Old bulky furniture, dusty toys, forgotten ornaments, old clothes, bikes, books, household appliances, along with many other items that you do not use anymore and that just keep piling up around your home… Instead of throwing them away, why not give them a second chance?
There are many action to take if you’d like to be more environmentally friendly and socially responsible; from recycling, to donating to charity, or even exchanging your old stuff! If you choose to “transform” your stuff and do it well enough, you might even earn a little money on the side…Basically “nothing is gained or lost, merely transformed!”
So once you finally decide to do your Spring-cleaning, think about it twice before you get rid of your old junk.
For the things you’d like to donate, refer to websites such as Freecycle.org, which enable you to give or find all sorts of items in good condition for free.
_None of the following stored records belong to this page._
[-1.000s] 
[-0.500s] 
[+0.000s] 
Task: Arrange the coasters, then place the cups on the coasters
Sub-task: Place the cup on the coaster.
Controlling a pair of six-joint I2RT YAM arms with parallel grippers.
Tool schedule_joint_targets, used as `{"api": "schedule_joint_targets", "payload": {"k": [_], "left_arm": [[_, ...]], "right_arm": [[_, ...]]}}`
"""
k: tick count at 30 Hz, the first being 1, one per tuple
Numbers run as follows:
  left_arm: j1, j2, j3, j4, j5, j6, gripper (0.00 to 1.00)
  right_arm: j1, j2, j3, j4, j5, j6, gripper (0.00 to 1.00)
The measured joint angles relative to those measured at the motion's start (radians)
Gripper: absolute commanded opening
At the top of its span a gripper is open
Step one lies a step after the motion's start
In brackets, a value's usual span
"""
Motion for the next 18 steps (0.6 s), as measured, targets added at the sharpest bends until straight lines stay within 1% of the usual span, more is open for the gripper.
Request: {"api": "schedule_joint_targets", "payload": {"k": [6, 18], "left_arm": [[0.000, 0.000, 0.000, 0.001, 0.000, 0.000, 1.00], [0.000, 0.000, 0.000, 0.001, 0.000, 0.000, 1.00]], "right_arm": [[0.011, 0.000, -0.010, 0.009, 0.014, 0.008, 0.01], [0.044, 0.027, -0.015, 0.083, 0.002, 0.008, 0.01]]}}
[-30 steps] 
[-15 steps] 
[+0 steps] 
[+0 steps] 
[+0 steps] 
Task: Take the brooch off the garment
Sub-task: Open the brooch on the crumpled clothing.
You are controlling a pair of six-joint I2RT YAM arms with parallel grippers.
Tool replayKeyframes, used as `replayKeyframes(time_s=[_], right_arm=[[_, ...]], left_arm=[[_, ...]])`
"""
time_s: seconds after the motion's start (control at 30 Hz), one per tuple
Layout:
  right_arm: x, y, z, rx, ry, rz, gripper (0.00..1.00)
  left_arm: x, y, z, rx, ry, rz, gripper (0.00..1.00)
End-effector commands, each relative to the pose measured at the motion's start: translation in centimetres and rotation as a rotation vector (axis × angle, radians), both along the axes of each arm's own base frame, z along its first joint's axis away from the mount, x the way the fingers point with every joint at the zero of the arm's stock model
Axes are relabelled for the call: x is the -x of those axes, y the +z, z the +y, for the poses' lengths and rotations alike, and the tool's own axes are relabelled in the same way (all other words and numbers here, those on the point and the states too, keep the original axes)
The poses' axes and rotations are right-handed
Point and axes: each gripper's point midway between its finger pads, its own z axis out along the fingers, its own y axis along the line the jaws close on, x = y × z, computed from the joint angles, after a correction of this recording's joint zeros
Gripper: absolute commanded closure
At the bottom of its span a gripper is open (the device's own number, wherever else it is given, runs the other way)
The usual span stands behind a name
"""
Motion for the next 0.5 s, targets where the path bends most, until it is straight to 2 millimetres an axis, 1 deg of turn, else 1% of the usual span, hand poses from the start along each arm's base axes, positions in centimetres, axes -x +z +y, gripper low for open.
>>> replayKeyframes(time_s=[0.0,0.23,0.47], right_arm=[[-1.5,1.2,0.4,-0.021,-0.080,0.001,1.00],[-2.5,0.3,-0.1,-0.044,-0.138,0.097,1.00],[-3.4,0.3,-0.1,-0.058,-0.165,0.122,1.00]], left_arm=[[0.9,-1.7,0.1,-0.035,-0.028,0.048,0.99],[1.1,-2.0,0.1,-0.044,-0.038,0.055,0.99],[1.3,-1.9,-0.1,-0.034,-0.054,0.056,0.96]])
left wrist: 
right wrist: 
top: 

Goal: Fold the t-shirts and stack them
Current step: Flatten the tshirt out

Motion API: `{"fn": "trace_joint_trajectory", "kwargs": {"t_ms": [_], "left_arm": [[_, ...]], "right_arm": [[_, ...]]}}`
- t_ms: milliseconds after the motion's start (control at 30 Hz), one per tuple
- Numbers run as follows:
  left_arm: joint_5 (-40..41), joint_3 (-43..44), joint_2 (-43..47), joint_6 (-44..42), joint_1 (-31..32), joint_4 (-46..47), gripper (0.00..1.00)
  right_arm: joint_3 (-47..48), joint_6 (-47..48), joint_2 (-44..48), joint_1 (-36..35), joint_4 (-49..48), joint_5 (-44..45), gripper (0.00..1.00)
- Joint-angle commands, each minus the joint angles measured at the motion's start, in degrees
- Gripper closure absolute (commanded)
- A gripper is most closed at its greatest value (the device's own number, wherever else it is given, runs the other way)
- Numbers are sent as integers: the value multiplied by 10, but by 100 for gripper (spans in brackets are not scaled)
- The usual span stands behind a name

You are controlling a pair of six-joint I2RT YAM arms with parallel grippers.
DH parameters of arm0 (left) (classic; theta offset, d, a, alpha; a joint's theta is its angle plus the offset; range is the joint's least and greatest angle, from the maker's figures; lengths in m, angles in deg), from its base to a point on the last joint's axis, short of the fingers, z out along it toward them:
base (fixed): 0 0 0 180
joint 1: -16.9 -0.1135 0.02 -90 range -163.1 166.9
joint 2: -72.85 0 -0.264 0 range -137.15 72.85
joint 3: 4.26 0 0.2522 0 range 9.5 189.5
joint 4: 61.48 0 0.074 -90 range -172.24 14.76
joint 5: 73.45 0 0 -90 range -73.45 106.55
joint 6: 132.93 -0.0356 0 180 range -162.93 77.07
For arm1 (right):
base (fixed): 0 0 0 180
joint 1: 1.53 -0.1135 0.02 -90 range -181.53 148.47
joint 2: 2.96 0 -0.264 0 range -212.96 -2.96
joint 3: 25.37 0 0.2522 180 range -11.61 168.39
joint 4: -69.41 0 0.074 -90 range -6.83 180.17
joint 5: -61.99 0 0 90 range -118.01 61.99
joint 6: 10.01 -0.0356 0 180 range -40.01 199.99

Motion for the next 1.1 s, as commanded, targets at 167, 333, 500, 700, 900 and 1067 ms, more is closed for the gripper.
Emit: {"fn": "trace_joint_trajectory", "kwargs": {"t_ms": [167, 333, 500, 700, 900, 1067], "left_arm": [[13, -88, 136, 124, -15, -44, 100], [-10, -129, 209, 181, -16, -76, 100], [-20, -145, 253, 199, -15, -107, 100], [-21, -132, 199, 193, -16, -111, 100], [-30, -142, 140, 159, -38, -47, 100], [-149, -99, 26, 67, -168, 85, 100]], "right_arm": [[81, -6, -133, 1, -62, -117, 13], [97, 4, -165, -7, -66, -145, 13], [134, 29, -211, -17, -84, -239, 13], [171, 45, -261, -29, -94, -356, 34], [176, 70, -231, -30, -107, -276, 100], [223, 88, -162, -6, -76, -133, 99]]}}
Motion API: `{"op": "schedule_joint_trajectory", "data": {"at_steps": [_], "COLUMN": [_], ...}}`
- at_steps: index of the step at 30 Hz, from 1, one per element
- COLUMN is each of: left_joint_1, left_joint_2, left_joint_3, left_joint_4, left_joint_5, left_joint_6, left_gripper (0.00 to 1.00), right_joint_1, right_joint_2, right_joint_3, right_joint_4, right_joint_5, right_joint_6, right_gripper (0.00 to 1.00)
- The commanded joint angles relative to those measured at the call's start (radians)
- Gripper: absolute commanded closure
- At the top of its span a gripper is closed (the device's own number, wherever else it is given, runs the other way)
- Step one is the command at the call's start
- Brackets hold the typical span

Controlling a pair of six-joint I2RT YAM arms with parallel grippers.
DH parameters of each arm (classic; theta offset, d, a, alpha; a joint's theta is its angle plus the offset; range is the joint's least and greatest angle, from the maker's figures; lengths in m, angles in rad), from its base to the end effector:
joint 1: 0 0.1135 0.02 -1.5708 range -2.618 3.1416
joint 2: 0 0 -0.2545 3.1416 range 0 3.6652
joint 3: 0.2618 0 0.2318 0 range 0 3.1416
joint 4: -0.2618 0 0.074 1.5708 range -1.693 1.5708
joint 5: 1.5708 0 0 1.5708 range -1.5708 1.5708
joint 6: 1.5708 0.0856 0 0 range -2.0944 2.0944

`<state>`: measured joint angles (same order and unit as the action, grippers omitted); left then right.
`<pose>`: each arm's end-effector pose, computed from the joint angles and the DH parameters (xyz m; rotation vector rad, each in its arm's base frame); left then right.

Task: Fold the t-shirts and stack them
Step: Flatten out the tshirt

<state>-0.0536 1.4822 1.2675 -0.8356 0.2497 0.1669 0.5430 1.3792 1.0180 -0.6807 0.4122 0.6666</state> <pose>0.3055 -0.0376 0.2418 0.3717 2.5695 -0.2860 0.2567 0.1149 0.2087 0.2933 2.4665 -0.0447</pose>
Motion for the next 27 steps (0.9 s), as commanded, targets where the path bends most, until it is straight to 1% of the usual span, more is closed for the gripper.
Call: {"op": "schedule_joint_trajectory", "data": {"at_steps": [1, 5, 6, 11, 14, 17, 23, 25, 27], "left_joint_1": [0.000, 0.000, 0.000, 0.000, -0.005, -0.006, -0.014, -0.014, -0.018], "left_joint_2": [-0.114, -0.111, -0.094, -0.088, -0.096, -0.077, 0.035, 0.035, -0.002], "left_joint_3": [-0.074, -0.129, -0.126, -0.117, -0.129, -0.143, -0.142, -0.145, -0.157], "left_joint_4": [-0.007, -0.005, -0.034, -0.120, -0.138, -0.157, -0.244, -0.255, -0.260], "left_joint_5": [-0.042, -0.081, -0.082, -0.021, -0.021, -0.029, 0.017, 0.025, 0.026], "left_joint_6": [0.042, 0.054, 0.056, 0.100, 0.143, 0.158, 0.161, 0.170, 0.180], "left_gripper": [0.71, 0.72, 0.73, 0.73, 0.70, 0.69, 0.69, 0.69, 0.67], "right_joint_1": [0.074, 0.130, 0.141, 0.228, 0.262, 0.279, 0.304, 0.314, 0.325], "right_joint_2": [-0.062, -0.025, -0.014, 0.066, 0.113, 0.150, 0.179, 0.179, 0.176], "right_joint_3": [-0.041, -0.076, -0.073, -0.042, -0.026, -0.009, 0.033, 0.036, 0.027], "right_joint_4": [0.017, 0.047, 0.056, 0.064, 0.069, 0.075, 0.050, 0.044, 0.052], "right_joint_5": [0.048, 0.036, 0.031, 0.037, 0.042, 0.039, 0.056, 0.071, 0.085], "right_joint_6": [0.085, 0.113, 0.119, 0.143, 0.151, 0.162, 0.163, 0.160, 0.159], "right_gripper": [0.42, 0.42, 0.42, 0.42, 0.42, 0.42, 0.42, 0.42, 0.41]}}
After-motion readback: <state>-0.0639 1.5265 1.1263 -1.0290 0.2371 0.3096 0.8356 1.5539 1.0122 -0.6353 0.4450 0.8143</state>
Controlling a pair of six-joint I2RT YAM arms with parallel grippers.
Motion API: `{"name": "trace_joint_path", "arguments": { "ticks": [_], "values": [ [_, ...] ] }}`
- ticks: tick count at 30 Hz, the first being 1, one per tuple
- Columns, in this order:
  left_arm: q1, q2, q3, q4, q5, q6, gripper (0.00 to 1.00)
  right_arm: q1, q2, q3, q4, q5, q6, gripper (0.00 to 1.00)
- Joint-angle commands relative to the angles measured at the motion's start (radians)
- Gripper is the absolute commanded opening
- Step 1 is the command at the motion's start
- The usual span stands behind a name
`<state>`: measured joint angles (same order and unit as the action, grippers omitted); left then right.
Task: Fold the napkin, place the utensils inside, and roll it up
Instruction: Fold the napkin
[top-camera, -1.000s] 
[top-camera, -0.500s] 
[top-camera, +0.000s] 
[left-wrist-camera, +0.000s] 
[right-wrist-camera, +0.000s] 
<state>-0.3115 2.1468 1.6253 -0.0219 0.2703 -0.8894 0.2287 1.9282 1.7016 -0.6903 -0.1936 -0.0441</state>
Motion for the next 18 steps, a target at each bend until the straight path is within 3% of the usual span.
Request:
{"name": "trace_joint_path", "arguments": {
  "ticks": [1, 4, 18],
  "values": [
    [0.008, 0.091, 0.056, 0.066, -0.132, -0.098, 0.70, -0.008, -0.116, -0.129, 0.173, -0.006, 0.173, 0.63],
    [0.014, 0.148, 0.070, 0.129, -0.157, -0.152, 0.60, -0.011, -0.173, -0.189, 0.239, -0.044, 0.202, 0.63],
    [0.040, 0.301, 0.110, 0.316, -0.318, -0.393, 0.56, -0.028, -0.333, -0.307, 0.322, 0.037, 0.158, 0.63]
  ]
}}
Don’t forget to be charitable by donating to different charity organizations that are constantly in need (Canadian Diabetes Association, Goodwill, New Circles, Red Cross, etc.). These websites, as well as the various second-hand stores represent a real blessing in these difficult times.
You could also try swapping all sorts of goods on the net, via for instance Swapsity.ca, Swap-online.com, or Swapnow.ca.
How about renting out your items? This is a good and practical idea to help pay the bills without having to say goodbye to any them. To do so, you can consult websites such as Rentnotbuy.com, among others.
Another solution to re-purpose your old stuff would be to visit “Recycling Workshops;” The purpose of these sort of “hospitals for sick objects” is to fix, transform and sell items while employing people under a rehabilitation contracts (hence the name, which implies the recovery of items as well as people).
Finally, if you feel like becoming a handyman/woman, why not make the old things new again? Grab your tools and transform, refresh, re-paint, upholster and bring your old stuff back into life! Some people even make a small fortune out of what is now called “eco design.”
If “one man’s trash is another man’s treasure”… Ask yourself: Why not?